The authors of this study interviewed over 4,000 women from around the world and found four distinct patterns women use to enhance their pleasure during penetrative sex. They then conducted another study with over 3,000 American women, ranging in age from 18 to 93, to see how often these techniques were used. Here's what they found:

  • About 70 percent of women stimulate the clitoris with a finger or sex toy at the same time that the vagina is being penetrated (called "pairing" by the researchers).
  • About 76 percent of women rock the base of a penis or sex toy so it rubs against the clitoris constantly during penetration (called "rocking" by the researchers).
  • About 84 percent of women focus on penetration just inside the entrance of the vagina (called "shallowing" by the researchers).
  • About 88 percent of women rotate, raise or lower their pelvis/hips during penetration to adjust where the toy or penis rubs (called "angling" by the researchers).
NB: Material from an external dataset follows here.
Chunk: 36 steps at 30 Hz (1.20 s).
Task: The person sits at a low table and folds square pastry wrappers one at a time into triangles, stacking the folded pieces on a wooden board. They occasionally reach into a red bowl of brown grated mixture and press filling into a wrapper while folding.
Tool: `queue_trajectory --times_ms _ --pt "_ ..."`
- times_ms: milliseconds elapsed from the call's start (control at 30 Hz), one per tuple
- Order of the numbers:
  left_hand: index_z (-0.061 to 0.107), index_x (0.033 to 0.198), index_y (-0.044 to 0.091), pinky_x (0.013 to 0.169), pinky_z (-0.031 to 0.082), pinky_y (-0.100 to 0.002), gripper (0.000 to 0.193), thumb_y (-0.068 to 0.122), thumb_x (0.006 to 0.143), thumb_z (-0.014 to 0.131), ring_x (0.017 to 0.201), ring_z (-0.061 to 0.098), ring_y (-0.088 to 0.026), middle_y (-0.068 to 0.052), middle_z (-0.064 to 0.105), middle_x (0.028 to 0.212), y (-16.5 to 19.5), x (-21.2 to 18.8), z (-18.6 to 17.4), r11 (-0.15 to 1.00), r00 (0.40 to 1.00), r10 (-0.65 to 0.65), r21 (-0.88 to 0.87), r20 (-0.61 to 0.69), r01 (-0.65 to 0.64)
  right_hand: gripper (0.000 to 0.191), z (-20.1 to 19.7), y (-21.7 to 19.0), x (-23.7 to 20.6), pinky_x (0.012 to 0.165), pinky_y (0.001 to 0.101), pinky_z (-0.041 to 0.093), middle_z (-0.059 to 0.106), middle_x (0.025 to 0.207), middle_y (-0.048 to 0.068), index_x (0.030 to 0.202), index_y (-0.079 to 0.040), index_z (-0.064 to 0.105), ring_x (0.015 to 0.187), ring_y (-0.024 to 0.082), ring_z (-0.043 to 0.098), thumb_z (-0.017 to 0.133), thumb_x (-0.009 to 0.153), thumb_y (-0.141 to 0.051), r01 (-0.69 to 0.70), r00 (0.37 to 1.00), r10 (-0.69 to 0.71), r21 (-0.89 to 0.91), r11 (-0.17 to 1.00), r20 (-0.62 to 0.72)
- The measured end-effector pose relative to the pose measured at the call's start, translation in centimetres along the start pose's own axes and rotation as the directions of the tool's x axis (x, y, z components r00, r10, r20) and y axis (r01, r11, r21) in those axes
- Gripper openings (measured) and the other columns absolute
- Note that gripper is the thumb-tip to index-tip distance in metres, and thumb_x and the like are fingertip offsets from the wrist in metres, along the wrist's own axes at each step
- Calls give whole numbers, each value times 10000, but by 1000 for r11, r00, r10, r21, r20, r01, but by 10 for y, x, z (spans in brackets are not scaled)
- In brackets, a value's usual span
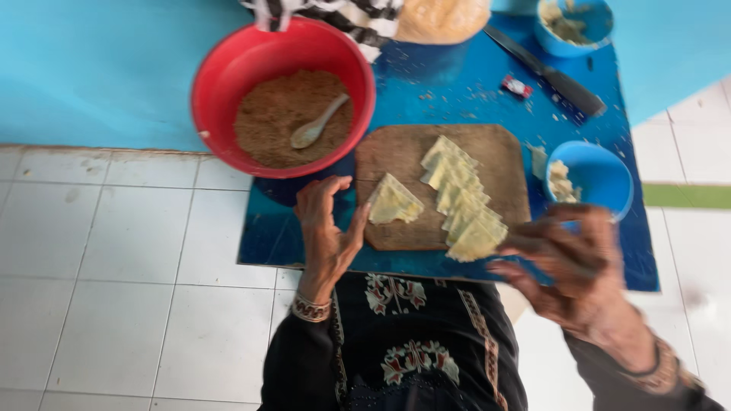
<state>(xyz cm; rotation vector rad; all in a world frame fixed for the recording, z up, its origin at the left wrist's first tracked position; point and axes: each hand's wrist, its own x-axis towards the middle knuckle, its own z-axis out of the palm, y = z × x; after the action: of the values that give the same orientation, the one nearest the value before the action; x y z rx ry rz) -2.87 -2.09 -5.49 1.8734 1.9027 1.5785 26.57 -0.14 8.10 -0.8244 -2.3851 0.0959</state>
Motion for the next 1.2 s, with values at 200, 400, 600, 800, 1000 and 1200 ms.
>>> queue_trajectory --times_ms 200,400,600,800,1000,1200 --pt "406 1460 14 1009 436 -482 715 259 912 797 1130 516 -334 -165 536 1221 -7 15 -3 981 935 -189 -94 -300 168 237 1 13 104 856 438 363 684 852 33 965 -109 736 926 227 557 819 846 -297 264 964 -260 -75 962 63" --pt "477 1391 35 980 428 -486 553 185 946 769 1147 496 -351 -173 541 1228 -15 22 -5 991 931 -69 86 -358 107 156 137 23 220 1002 463 419 617 895 37 949 -128 701 946 245 530 722 959 -282 316 910 -235 -202 927 343" --pt "510 1349 66 970 452 -471 440 119 976 736 1174 501 -352 -168 531 1227 -19 19 -8 989 930 -140 5 -339 151 277 204 32 252 993 675 343 609 1116 36 995 -200 755 1184 304 479 782 730 -276 408 877 -264 -333 850 401" --pt "526 1320 81 952 451 -465 426 131 961 750 1133 503 -338 -158 523 1203 -22 18 -9 980 926 -195 -18 -322 200 188 218 36 252 969 647 314 618 1082 8 921 -225 772 1204 285 465 746 742 -277 507 854 -370 -427 748 365" --pt "520 1314 81 953 441 -474 432 130 953 754 1131 500 -345 -165 527 1204 -20 19 -11 984 931 -170 -5 -323 178 80 210 28 250 956 610 317 625 1014 -20 837 -202 757 1213 272 467 728 826 -276 528 841 -389 -411 743 376" --pt "531 1304 76 957 444 -472 423 135 952 758 1128 501 -338 -157 535 1187 -20 18 -11 982 924 -182 -15 -335 188 331 180 24 241 979 587 376 658 988 13 1129 -107 686 1026 213 596 725 876 -316 411 835 -221 -304 860 504"
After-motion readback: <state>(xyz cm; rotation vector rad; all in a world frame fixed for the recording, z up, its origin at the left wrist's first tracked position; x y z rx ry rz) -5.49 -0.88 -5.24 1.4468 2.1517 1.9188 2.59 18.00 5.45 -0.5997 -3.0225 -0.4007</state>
According to the study authors, this angling could be used to make sure that the external portion of the clitoris was being stimulated or to adjust where the penis or toy makes contact inside the vagina (which recall responds well to pressure and is inextricably linked to the internal clitoris).

The results of this study tell us what many women already know and that is, even during penetrative sex, the clitoris is key. Indeed, three of the four techniques involve making sure one's clitoris is being stimulated. The one technique that women reported using that didn't involve clitoral stimulation (shallowing) involved stimulating the previously mentioned touch-sensitive nerve endings around the vaginal opening and in the inner third of the vagina.

The findings of this study run counter to porn images of women having intense orgasms from thrusting penises. Instead, they provide a more realistic picture of what women do to enhance their pleasure during penetration.

It's high time that women feel empowered to get the clitoral stimulation they need for pleasure and orgasm, whether that be alone or coupled with penetration. Indeed, while this study focused on pleasure during penetration, it's essential to recall that for some women orgasm is easiest achieved through clitoral stimulation alone. Again, some women's most reliable route to orgasm is clitoral stimulation plus penetration and for others, it's clitoral stimulation alone. Very few women say they most reliably orgasm from just penetration.

Yet, due to false media images, as a sex therapist and educator, countless women have told me that they feel broken when they don't orgasm from penetration alone. Hopefully, the results of this study will help alleviate such baseless concern and instead, in the words of one of the study's authors, bring "... this important knowledge out of the shadows into the light of day with clear language" to "empower women to better recognize, communicate and act on what they want."